Trans people want access to the healthcare they need, bodily autonomy, and simply the basic right to live life as the person that they are. Again, as with access to abortion, we are talking about a group of people who are simply asking society not to force them to go through unimaginable trauma – by allowing them to take personal decisions about their own lives that ultimately affect them and them alone.

Transphobes, on the other hand, want nothing less than the eradication of trans people. This might sound extreme, but some barely try to hide this fact. And even statements such as "everyone can do what they want BUT…", which might appear "moderate" to some, are almost always based on the argument that trans people don't really exist.

Manipulation tactics are very prominent in this debate as well, from conspiracy theories (an "LGBTQIA+ agenda" that is trying to "influence our children") to an obsessive focus on non-issues (the ridiculous "bathroom debate"), and an almost religious veneration of biological sex, which is often presented in a pseudo-scientific jargon.

Because of false balance tendencies in various media outlets, what happens is that trans people and others who still live in a sane world find themselves forced to "counter" these absurd talking points again and again.

No, there is no LGBTQIA+ agenda to abuse little children (there might be some confusion with the Catholic church here).

No, self-ID laws will not lead to a sudden spike in bathroom assaults – men willing to go this far will not be stopped by a sign on a door and statistically, trans people are actually at an increased risk of experiencing abuse themselves.

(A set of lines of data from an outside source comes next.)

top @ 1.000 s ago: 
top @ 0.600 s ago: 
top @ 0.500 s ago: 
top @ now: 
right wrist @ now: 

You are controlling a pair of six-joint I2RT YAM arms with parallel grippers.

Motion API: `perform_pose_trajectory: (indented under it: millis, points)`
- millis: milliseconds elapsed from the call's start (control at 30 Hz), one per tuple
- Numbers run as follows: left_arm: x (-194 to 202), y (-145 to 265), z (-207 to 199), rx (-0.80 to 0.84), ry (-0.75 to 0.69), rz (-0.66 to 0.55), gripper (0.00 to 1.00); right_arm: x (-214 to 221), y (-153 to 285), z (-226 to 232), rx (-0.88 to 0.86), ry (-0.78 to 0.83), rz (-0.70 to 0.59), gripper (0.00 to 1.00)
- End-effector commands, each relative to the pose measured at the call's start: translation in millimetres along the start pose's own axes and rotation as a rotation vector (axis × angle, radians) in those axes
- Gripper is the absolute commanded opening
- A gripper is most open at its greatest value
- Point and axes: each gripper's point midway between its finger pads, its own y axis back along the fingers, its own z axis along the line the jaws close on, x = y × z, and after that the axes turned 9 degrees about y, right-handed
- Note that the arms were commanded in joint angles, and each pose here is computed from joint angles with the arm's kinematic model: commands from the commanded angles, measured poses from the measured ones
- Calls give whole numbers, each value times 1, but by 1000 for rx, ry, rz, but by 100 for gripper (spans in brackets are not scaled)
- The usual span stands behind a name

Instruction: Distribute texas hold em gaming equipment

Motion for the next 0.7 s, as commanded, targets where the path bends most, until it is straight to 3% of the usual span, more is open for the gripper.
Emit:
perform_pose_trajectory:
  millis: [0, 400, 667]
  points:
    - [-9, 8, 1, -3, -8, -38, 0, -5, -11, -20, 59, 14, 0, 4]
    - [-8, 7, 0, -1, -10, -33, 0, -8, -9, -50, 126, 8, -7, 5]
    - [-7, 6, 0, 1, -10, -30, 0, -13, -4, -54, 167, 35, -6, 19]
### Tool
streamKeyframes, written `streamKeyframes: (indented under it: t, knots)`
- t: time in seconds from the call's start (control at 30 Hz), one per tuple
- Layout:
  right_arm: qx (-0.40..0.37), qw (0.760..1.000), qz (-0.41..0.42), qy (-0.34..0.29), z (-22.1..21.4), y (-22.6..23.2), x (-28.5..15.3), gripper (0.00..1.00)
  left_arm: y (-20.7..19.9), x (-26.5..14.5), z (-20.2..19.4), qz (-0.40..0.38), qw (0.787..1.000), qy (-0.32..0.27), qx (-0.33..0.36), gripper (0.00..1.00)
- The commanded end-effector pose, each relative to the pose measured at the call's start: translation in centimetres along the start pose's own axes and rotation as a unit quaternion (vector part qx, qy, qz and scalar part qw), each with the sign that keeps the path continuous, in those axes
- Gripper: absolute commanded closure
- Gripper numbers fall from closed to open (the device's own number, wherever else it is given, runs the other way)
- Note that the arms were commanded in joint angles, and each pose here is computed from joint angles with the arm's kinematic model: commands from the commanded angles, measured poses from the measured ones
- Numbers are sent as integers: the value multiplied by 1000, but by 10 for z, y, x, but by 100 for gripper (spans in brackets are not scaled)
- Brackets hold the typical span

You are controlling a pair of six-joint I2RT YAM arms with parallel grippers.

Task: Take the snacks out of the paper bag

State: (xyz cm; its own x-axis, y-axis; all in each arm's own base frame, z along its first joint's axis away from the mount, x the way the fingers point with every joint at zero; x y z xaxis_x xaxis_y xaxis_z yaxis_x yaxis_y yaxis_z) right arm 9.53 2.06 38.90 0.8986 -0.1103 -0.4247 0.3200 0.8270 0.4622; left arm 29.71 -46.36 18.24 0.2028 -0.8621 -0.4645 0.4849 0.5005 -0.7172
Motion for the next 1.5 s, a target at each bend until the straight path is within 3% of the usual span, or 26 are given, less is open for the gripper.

Trans people are not the cause of violence against women, cis men are. If you want to know more about this, I can recommend this very well-researched article by Charlotte Jones and Jen Slater in The Sociological Review.

And no, the trans experience is not "against science" or "trying to abolish scientific facts like biological sex". To cite an essay written by Professor Sarah Richardson for the Los Angeles Review of Books: "Decades of research across scientific disciplines have built an understanding of human sex as a multidimensional trait with biological and social components that can vary over the life course."

But this is exactly the problem. We are trying to reason with people who cannot, and do not want to, be reasoned with.

What's more, we should not even have to debate these things in the first place. No one should have to argue for their right to exist, no one should have to argue for the right to decide what happens to their own body.

It is time that we stop playing by the rules laid down by these radical pseudo-intellectuals. Not everything is up for debate – especially not basic human rights.